Perry’s series for Channel Four, The Vanity of Small Differences, looked at social class in Britain, and then turned it into art. His approach, often more ethnographer than artist, saw Perry engage with everyone from tattoo obsessives to aristos on their uppers. Collectors of china ornaments, karaoke singers, ‘executive home’ dwellers with label fetishes, white van men, hijab ladies, Perry makes art that speaks to them all.
I made repeated visits to the exhibition, The Vanity of Small Differences (as I had to Unpopular Culture). Both exhibitions were constantly busy, and with a much more diverse crowd than is usually seen in galleries. People looked long, and closely at the work. Perry is unusual in also demanding that any merchandise associated with his shows are priced with a mass market in mind. I saw a brisk trade in his catalogue, greetings cards, and scarves in the shop afterwards.

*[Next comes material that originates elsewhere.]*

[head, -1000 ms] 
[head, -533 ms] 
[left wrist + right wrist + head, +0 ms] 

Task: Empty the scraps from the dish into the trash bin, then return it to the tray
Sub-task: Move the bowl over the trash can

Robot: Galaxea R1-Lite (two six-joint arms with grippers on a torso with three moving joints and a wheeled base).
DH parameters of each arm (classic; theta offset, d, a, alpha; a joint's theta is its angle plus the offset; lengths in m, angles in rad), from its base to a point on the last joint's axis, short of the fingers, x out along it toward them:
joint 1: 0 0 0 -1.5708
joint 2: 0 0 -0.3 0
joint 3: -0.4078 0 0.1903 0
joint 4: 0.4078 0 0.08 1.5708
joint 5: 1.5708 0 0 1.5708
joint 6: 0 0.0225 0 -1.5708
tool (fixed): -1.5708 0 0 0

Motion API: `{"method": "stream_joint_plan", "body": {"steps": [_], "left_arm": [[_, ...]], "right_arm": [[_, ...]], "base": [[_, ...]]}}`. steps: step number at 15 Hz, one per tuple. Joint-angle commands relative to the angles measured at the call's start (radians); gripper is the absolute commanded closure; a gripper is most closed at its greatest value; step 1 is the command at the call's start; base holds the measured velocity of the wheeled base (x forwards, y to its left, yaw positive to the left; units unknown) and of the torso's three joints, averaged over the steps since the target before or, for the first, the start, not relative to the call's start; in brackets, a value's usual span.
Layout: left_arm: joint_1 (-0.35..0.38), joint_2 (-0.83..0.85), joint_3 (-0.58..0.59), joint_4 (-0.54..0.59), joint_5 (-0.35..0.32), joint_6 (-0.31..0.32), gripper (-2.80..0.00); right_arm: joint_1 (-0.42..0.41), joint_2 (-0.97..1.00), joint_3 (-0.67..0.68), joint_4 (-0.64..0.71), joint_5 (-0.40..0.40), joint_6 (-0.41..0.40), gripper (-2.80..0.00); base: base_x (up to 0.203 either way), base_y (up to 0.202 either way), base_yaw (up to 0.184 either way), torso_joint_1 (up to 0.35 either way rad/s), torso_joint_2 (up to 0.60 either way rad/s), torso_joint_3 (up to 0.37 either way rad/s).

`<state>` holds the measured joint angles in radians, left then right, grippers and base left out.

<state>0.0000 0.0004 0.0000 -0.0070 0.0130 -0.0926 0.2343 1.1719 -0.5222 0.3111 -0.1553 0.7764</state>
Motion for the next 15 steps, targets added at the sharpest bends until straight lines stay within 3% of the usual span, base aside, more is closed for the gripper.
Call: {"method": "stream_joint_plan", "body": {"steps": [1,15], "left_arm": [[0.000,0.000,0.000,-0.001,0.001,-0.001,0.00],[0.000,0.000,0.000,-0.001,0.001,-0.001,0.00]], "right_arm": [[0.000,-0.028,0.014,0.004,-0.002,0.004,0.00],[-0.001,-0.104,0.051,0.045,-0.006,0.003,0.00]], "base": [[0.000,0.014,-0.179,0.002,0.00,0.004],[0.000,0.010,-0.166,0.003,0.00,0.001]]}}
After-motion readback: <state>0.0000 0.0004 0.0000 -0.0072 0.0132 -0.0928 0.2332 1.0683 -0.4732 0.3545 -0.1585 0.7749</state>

Perry’s latest project was shown in a Channel Four programme this week. The Grayson Perry House (available on the All Four app for another three weeks) showed Perry’s approach to a commission to build a house to his own design in the Essex countryside. The entire village turns out to listen to the man in the frock, greeting him with rapturous applause. The building crew grow to love their mad mission, the gaffer confessing to shedding a tear. Cheery Lancashire tile manufacturing workers glue nipples onto goddesses, Ladies called Julie cycle through Basildon on a pilgrimage, before dissolving in tears when they get to the house. It’s all intensely moving, and it is genuinely about art.
My point is that Perry’s very political art is a masterclass in popular communication. He listens, he observes, he never judges, and yet he somehow sorts the genuine from the bogus and crafts it into something that speaks to people who might otherwise have no need for contemporary art. Perry understands and loves his society and communicates that authentically without fudging the inherent difficulties and contradictions. These are things able politicians should be able to do, too.
If we can’t elect Grayson Perry, let’s at least emulate his approach.